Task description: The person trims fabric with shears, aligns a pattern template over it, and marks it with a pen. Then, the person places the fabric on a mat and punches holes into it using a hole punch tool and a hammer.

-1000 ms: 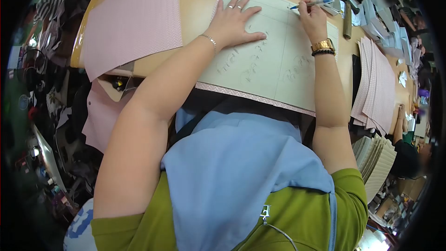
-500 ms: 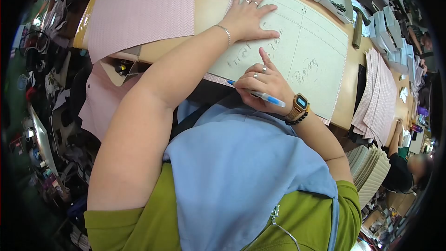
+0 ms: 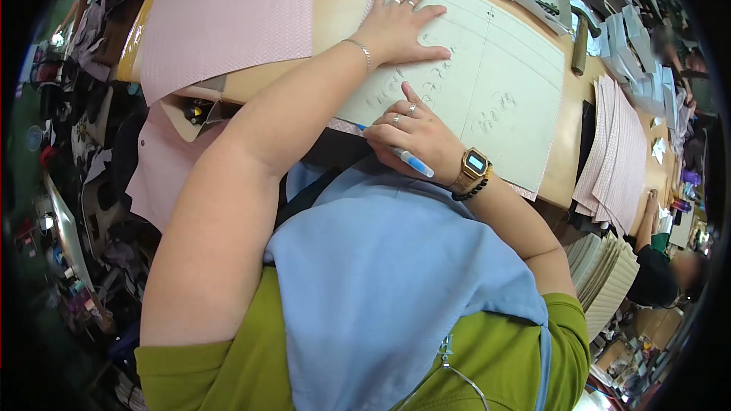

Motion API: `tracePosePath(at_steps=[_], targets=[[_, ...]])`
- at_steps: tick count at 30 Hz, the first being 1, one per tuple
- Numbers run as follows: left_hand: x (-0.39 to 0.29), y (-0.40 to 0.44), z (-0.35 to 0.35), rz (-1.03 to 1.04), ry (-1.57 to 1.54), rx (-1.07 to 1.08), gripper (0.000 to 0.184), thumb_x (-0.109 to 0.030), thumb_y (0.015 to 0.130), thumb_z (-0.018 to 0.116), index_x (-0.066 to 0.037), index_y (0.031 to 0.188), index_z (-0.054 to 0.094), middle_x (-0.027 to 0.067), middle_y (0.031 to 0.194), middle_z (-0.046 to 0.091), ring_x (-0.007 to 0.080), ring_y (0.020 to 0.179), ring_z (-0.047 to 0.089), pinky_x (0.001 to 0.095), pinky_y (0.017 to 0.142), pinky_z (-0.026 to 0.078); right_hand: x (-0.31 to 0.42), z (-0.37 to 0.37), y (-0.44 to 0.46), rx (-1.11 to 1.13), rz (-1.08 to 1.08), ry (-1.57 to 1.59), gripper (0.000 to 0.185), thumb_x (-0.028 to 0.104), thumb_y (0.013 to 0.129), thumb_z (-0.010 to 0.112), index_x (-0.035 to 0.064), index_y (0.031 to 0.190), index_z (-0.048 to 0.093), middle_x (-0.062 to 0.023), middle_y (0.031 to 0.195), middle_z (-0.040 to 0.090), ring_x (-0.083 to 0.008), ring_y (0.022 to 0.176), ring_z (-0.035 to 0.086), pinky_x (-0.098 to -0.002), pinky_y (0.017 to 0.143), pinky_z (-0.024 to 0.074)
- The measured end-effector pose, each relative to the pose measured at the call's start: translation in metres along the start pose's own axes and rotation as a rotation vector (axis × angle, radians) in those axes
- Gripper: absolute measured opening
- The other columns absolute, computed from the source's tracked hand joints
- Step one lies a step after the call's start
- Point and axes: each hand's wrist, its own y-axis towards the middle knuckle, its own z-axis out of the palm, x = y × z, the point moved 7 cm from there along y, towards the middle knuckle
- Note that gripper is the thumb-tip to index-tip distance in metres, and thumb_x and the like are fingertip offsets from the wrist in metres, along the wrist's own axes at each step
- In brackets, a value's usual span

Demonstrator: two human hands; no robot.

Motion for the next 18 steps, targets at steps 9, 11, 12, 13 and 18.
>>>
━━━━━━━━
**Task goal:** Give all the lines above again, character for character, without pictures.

**Task response:**
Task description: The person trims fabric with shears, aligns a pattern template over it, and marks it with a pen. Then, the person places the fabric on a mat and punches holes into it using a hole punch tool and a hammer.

-1000 ms: 
-500 ms: 
+0 ms: 

Motion API: `tracePosePath(at_steps=[_], targets=[[_, ...]])`
- at_steps: tick count at 30 Hz, the first being 1, one per tuple
- Numbers run as follows: left_hand: x (-0.39 to 0.29), y (-0.40 to 0.44), z (-0.35 to 0.35), rz (-1.03 to 1.04), ry (-1.57 to 1.54), rx (-1.07 to 1.08), gripper (0.000 to 0.184), thumb_x (-0.109 to 0.030), thumb_y (0.015 to 0.130), thumb_z (-0.018 to 0.116), index_x (-0.066 to 0.037), index_y (0.031 to 0.188), index_z (-0.054 to 0.094), middle_x (-0.027 to 0.067), middle_y (0.031 to 0.194), middle_z (-0.046 to 0.091), ring_x (-0.007 to 0.080), ring_y (0.020 to 0.179), ring_z (-0.047 to 0.089), pinky_x (0.001 to 0.095), pinky_y (0.017 to 0.142), pinky_z (-0.026 to 0.078); right_hand: x (-0.31 to 0.42), z (-0.37 to 0.37), y (-0.44 to 0.46), rx (-1.11 to 1.13), rz (-1.08 to 1.08), ry (-1.57 to 1.59), gripper (0.000 to 0.185), thumb_x (-0.028 to 0.104), thumb_y (0.013 to 0.129), thumb_z (-0.010 to 0.112), index_x (-0.035 to 0.064), index_y (0.031 to 0.190), index_z (-0.048 to 0.093), middle_x (-0.062 to 0.023), middle_y (0.031 to 0.195), middle_z (-0.040 to 0.090), ring_x (-0.083 to 0.008), ring_y (0.022 to 0.176), ring_z (-0.035 to 0.086), pinky_x (-0.098 to -0.002), pinky_y (0.017 to 0.143), pinky_z (-0.024 to 0.074)
- The measured end-effector pose, each relative to the pose measured at the call's start: translation in metres along the start pose's own axes and rotation as a rotation vector (axis × angle, radians) in those axes
- Gripper: absolute measured opening
- The other columns absolute, computed from the source's tracked hand joints
- Step one lies a step after the call's start
- Point and axes: each hand's wrist, its own y-axis towards the middle knuckle, its own z-axis out of the palm, x = y × z, the point moved 7 cm from there along y, towards the middle knuckle
- Note that gripper is the thumb-tip to index-tip distance in metres, and thumb_x and the like are fingertip offsets from the wrist in metres, along the wrist's own axes at each step
- In brackets, a value's usual span

Demonstrator: two human hands; no robot.

Motion for the next 18 steps, targets at steps 9, 11, 12, 13 and 18.
>>>

That wraps up the exercise.